** DATA SEGMENT **

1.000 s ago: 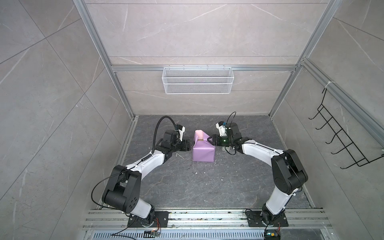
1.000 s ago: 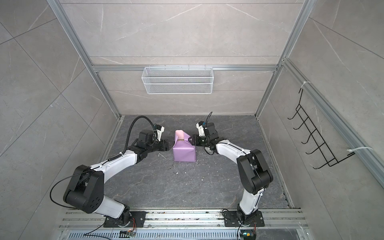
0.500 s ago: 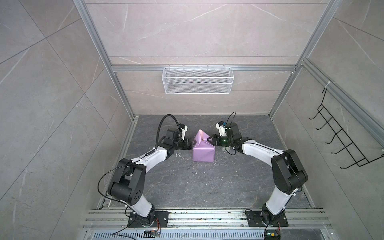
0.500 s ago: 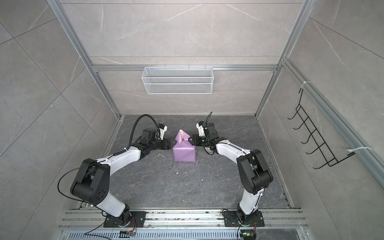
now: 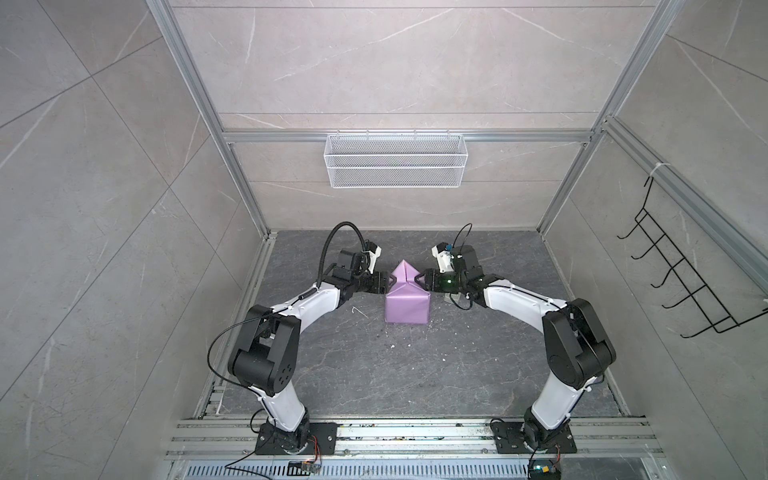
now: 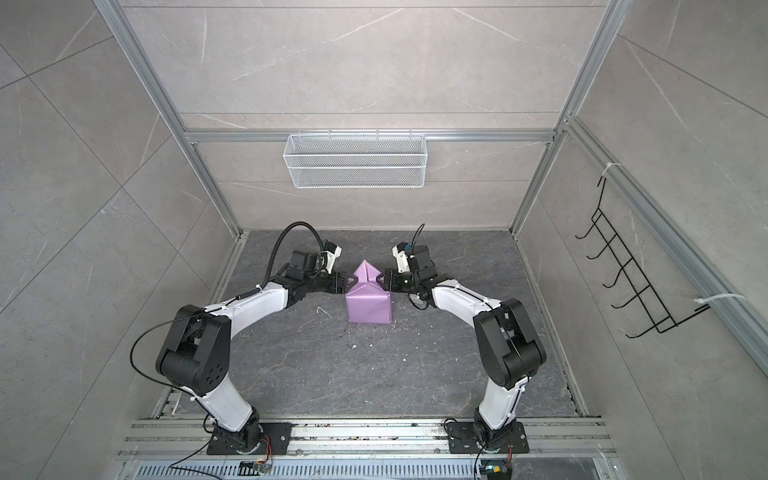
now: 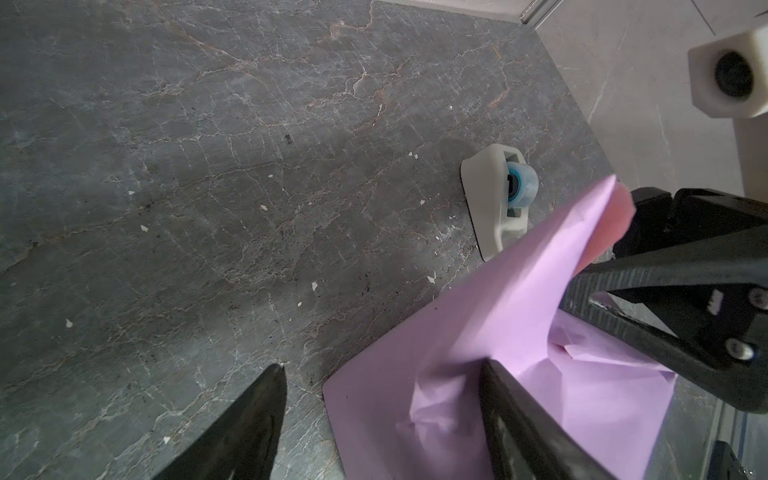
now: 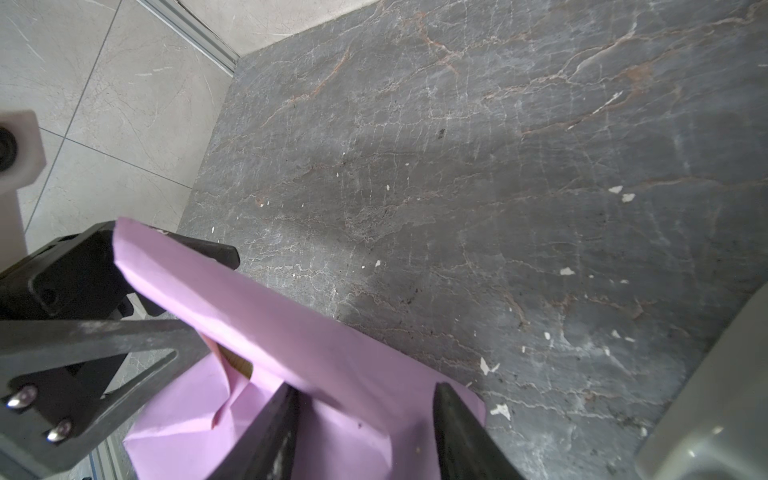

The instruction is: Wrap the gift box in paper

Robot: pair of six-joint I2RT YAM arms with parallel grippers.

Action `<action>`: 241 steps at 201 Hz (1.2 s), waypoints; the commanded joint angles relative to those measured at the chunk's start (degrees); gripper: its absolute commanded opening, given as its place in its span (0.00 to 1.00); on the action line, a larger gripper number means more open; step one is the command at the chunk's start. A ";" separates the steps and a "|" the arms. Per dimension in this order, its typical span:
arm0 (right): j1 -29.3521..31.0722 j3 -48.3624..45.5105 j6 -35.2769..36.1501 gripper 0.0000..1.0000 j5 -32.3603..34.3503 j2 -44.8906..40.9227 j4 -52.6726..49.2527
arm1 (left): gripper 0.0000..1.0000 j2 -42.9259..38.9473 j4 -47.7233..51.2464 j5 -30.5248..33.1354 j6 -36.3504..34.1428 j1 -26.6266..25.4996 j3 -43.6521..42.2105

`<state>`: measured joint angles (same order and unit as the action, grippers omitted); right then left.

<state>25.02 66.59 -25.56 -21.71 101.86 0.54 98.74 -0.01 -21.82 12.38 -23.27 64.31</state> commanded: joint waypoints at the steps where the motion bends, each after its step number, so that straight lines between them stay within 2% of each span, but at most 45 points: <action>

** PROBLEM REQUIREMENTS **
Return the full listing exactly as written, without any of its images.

** RESPONSE BELOW **
1.000 s ago: 
1.000 s ago: 
0.500 s ago: 
0.500 s ago: 
now: 
now: 
now: 
now: 

The instruction is: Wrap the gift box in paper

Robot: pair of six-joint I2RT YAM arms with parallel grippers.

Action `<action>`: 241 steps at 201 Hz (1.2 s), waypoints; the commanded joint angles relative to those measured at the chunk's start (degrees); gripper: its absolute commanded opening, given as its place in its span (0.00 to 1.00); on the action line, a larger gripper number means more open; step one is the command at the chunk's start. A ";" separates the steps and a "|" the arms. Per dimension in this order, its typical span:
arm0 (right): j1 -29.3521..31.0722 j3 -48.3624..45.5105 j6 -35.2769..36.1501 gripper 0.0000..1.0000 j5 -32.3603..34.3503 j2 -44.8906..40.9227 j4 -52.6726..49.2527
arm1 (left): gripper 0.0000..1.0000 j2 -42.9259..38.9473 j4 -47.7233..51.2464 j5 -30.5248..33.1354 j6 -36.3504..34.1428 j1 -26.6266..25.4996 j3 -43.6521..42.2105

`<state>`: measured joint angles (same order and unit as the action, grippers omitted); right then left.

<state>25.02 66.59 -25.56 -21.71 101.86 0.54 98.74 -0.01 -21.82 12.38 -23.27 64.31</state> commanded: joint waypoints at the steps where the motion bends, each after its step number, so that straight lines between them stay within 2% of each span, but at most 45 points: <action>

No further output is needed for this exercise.